Mohammad Saleh Khajeh Hosseini1, Seyed Mohammad Firoozabadi2, Kambiz Badie3
1Department of Biomedical Engineering, Science and Research Branche, Islamic Azad University, Tehran 14778-93855, Iran.
Brain Sciences
|June 28, 2023
Summary
Integrating personality traits into electroencephalography (EEG) analysis significantly improves emotion recognition accuracy. This novel deep learning approach achieved 93.97% accuracy by combining convolutional neural networks and long short-term memory networks.
Area of Science:
- Neuroscience
- Artificial Intelligence
- Psychology
Background:
- Accurate emotion detection is crucial for healthcare, psychology, and human-computer interaction.
- Integrating personality traits can enhance emotion recognition applications.
- Existing methods often overlook the influence of personality on emotional responses.
Purpose of the Study:
- To develop a novel deep learning model for emotion recognition using electroencephalography (EEG) signals.
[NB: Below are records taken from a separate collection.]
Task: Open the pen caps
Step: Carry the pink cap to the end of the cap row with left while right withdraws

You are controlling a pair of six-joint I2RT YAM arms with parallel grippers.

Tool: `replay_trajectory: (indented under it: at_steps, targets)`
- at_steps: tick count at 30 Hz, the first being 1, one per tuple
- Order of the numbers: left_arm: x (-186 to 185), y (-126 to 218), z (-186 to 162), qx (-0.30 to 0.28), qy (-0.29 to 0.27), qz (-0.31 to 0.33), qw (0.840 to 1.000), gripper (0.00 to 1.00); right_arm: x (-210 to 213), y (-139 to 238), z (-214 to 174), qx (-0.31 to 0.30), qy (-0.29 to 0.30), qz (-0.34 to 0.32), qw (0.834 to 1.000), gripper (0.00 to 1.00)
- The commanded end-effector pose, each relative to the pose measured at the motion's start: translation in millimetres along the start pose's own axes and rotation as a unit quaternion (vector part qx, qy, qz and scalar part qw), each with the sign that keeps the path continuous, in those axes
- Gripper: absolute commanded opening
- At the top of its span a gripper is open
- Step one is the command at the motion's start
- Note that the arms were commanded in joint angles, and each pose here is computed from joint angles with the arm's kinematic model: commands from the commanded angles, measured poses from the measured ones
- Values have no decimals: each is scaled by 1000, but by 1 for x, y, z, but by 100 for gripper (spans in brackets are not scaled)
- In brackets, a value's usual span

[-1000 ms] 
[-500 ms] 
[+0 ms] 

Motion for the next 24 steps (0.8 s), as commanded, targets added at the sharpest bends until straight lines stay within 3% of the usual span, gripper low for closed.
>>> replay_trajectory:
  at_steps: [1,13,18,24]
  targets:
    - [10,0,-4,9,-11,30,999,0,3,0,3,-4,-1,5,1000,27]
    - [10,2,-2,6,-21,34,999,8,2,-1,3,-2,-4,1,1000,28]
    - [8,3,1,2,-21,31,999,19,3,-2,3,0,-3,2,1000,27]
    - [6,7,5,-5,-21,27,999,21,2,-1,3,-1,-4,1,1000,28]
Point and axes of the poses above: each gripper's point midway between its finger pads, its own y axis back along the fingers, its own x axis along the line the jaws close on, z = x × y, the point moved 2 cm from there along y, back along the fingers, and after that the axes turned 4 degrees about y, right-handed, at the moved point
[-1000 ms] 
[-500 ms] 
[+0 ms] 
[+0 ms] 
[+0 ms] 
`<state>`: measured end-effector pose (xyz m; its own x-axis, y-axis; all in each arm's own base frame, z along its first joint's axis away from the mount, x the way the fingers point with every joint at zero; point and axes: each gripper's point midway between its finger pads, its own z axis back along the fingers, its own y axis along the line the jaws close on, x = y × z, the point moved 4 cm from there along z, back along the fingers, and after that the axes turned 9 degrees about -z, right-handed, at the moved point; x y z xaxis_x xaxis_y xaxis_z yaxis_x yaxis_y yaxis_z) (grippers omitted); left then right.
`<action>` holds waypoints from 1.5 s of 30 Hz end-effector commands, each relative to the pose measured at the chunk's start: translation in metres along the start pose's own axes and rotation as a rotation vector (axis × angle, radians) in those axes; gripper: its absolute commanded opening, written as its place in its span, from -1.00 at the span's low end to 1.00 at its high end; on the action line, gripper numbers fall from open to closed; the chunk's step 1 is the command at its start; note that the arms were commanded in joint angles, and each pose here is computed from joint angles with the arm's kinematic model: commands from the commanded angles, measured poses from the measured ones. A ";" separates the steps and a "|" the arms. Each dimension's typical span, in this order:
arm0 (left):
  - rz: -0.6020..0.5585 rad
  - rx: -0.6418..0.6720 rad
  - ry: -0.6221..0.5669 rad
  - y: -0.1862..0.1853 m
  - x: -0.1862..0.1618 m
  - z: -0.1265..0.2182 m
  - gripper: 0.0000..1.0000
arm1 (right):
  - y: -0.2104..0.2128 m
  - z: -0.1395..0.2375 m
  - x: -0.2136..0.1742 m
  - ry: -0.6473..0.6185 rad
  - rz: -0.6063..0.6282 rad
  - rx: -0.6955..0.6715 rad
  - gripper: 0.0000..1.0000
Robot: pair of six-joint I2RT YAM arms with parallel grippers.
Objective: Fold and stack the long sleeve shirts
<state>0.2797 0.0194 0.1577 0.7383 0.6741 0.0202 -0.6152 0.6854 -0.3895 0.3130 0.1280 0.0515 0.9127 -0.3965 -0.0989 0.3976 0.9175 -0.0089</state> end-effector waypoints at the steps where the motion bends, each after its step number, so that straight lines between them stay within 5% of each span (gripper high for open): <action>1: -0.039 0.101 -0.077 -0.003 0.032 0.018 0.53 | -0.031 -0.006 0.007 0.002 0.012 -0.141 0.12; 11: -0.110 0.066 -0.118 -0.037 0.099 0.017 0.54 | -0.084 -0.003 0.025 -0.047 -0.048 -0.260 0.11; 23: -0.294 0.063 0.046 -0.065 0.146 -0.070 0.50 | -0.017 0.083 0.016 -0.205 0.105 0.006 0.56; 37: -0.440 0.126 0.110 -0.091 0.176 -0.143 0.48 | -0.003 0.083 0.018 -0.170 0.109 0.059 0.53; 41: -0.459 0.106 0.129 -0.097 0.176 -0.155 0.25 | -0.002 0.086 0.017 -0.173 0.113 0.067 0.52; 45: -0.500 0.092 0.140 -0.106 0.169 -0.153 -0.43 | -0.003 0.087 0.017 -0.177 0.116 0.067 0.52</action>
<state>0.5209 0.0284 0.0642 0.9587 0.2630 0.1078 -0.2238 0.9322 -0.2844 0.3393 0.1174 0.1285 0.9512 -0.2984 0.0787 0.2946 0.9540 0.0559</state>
- To investigate the impact of incorporating Big Five personality traits into emotion recognition.
- To enhance the accuracy and utility of emotion recognition systems.
Main Methods:
- Recruited 60 participants and collected EEG data during emotional stimuli presentation.
- Utilized a pre-trained Convolutional Neural Network (CNN) for emotion-related EEG feature extraction.
- Employed a Long Short-Term Memory (LSTM) network to extract Big Five personality traits from EEG data.
- Integrated extracted features into a novel network for predicting arousal and valence dimensions of emotional states.
Main Results:
- The model accurately predicted personality traits from EEG data.
- The proposed classifier achieved a high accuracy of 93.97% in emotion recognition.
- The integration of personality traits significantly improved emotion recognition performance compared to common classifiers.
Conclusions:
- Incorporating Big Five personality traits as features enhances deep learning-based emotion recognition accuracy.
- The developed model demonstrates the potential of combining EEG, personality traits, and deep learning for advanced emotion analysis.
- This approach holds promise for more personalized and effective applications in healthcare and human-computer interaction.